ASSIGNMENT = List all lines in the material below that contain "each".

=====

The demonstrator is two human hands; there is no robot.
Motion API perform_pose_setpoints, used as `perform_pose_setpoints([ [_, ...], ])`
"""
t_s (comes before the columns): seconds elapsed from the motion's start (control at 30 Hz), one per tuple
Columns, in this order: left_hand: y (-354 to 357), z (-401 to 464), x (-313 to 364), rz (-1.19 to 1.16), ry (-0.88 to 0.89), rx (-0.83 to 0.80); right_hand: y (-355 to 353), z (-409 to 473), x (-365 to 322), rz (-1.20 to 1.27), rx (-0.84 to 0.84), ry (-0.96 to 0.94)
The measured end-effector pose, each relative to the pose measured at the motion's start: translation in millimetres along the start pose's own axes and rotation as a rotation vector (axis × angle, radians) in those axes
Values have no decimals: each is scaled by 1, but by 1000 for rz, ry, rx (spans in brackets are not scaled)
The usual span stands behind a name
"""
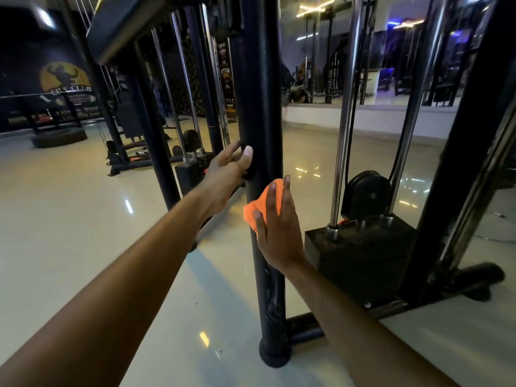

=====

ANSWER AREA =
The measured end-effector pose, each relative to the pose measured at the motion's start: translation in millimetres along the start pose's own axes and rotation as a rotation vector (axis × angle, radians) in those axes
Values have no decimals: each is scaled by 1, but by 1000 for rz, ry, rx (spans in brackets are not scaled)

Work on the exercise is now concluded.